El artículo de Rivette fue escrito, sin duda, al calor de su tiempo: en Jerusalén se libraba el juicio contra Adolf Eichmann. En sus célebres crónicas para The New Yorker (Eichmann en Jerusalén), Hannah Arendt parece girar una y otra vez en torno a su propia idea fundacional: el mal y su banalidad cotidiana, la cercanía prosaica del horror, su olor reconocible. En Eichmann y su grisura burocrática, su medianía de oficinista leal, es más fácil reconocer a un vecino que a un demonio. Al tiempo que Arendt indagaba en la banalidad del exterminio, Rivette se hacía una pregunta complementaria: ¿de qué modo es posible, lícito o moral filmar algo semejante, sin enterrarlo bajo el maquillaje de la ficción o el drama? Zona de interés intenta algo casi imposible –y acierta–: traslada esa inquietud moral de los funcionarios abocados a seguir órdenes hacia los responsables directos de edificar el infierno con números, planos, presupuestos y organigramas, pero situando al público en una posición incómoda y ambigua, totalmente cinematográfica pero ajena a la manipulación acostumbrada.

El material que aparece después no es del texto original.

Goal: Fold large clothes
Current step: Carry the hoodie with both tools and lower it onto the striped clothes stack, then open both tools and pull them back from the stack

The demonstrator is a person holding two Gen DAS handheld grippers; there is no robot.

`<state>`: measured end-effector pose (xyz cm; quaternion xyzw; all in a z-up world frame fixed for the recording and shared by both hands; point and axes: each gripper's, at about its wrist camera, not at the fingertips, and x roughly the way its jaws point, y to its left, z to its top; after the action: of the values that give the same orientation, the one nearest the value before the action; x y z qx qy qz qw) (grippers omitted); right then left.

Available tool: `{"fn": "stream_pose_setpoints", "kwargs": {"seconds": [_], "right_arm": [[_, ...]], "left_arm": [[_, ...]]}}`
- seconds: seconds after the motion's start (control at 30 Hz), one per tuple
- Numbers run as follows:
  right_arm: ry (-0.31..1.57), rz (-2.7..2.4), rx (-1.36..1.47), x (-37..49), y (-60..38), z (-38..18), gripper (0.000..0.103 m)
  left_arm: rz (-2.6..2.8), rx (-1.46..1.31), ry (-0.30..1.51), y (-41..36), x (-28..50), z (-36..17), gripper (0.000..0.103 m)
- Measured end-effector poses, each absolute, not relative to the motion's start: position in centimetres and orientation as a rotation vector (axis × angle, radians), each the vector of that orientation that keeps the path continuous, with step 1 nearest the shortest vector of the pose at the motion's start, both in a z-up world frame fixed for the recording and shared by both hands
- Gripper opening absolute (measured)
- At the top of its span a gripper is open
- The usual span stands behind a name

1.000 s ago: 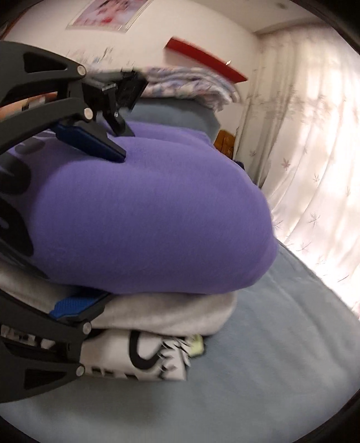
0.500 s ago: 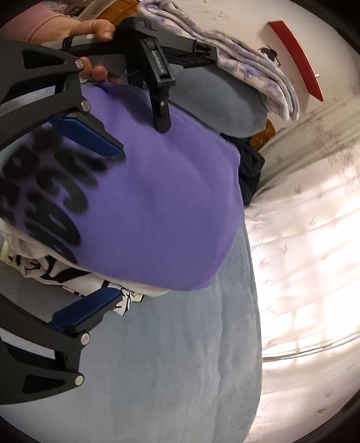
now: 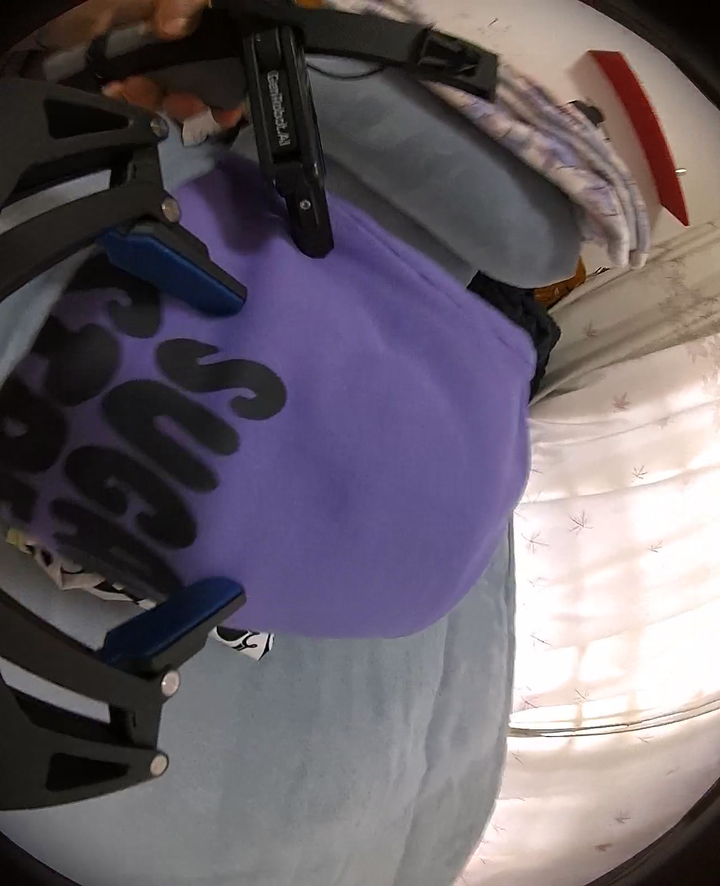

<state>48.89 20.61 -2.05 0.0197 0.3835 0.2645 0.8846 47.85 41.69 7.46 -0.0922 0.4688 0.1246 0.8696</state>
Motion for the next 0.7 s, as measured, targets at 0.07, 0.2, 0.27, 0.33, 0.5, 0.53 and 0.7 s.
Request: {"fn": "stream_pose_setpoints", "kwargs": {"seconds": [0.07,0.2,0.27,0.33,0.5,0.53,0.7], "right_arm": [[0.756,0.512,-0.032,48.2,22.2,-2.7,0.103],[0.707,0.501,-0.064,47.7,23.0,-2.8,0.103],[0.711,0.505,-0.052,47.6,22.6,-2.6,0.103],[0.729,0.502,-0.036,47.3,21.8,-2.3,0.103],[0.786,0.54,-0.049,44.1,20.1,0.6,0.103],[0.785,0.548,-0.058,43.1,19.8,1.3,0.103],[0.771,0.601,-0.036,35.3,15.6,7.8,0.103]], "left_arm": [[0.278,-0.208,0.973,42.1,47.6,6.9,0.103],[0.27,-0.259,0.971,43.1,47.3,6.4,0.103],[0.265,-0.247,0.958,42.9,47.0,6.5,0.103],[0.253,-0.212,0.94,41.9,46.4,7.3,0.103],[0.244,-0.186,0.942,40.0,43.5,9.5,0.103],[0.229,-0.194,0.939,39.4,42.4,10.5,0.103],[0.174,-0.239,0.877,35.9,35.6,16.7,0.103]]}}
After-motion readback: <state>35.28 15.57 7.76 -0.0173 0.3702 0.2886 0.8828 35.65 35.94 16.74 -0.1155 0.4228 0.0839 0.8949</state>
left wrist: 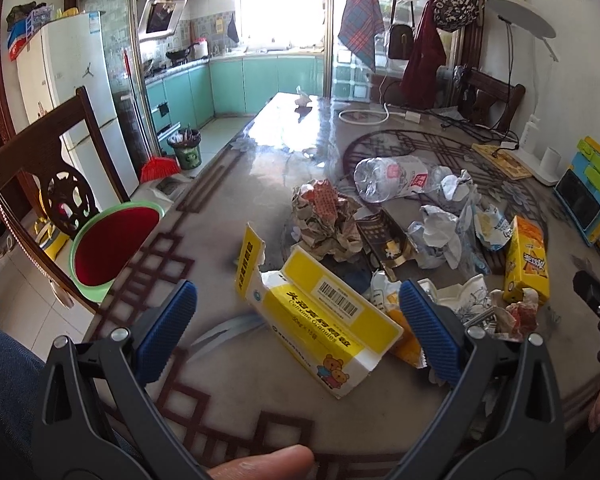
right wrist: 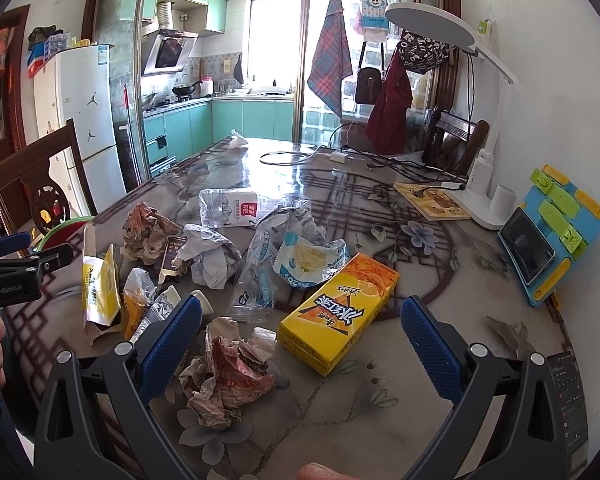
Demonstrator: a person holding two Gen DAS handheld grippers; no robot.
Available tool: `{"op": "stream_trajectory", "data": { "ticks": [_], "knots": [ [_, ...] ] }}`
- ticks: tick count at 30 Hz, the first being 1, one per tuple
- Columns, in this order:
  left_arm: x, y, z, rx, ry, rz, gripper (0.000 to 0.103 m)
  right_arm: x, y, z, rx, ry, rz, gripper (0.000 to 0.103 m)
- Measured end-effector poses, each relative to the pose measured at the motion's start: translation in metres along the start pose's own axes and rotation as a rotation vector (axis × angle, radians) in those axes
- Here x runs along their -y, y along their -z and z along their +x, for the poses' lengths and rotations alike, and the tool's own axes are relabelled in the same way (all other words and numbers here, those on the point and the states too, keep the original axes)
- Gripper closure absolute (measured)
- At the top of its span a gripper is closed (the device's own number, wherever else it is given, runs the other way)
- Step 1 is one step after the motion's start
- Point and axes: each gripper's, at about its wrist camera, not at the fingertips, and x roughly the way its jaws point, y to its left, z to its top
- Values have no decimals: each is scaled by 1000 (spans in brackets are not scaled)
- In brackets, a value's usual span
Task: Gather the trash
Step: 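Grasp the yellow medicine box with the left tool while the right tool grasps the orange tea carton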
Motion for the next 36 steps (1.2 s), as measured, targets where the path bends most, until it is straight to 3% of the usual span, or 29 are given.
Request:
{"op": "stream_trajectory", "data": {
  "ticks": [5, 21, 24, 28, 34, 36],
  "knots": [
    [0, -9, 35, -168, 8, -95, 3, 3, 0, -1, -1, -9, 14, 6],
    [-9, -8, 97, -376, -83, -398, 5, 17, -4, -6, -13, -25, 82, 6],
    [-9, -2, 105, -412, -91, -414, 16, 19, -3, -6, -16, -21, 91, 6],
    [-4, 1, 104, -391, -111, -386, 21, 24, -4, -6, -20, -14, 103, 6],
    [-4, 0, 98, -376, -91, -348, 50, 30, -1, -3, -46, 12, 115, 6],
    [-4, -3, 96, -366, -92, -329, 55, 33, -1, 0, -61, 19, 124, 6]
  ]
}}
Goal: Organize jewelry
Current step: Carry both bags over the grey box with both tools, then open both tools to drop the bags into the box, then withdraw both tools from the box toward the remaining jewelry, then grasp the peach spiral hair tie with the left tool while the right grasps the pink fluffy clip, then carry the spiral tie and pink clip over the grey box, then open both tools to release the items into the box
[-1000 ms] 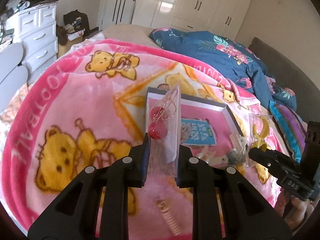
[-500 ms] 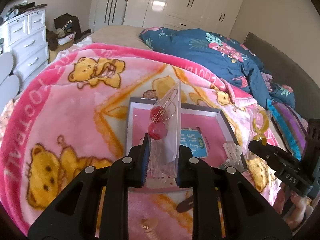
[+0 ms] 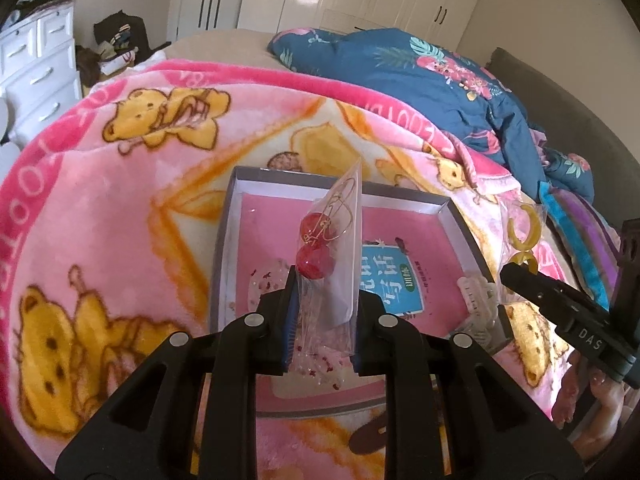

Mientras Oppenheimer –al dejar Hiroshima fuera de cuadro– utiliza el recurso de omisión como mero punch de efecto para magnificar la tensión de su espectáculo, Jonathan Glazer –más metódico, inteligente, con menor prurito por la comodidad de su audiencia– lo usa a la vez para expandir y controlar la náusea. Expandirla como un malestar de liberación prolongada cuyo efecto se sigue esparciendo mucho después de abandonar la sala y controlarla con la mirada clínica del entomólogo o el forense, cuya precisión y diagnóstico están a salvo del asco, el morbo o el sentimentalismo. Incluso si Glazer no tuviera en mente las polémicas de Rivette, Lanzmann y Schindler, termina por dialogar con ellas pues sabe que el horror profundo no se alcanza al ver sino al cerrar los ojos, mirando hacia adentro.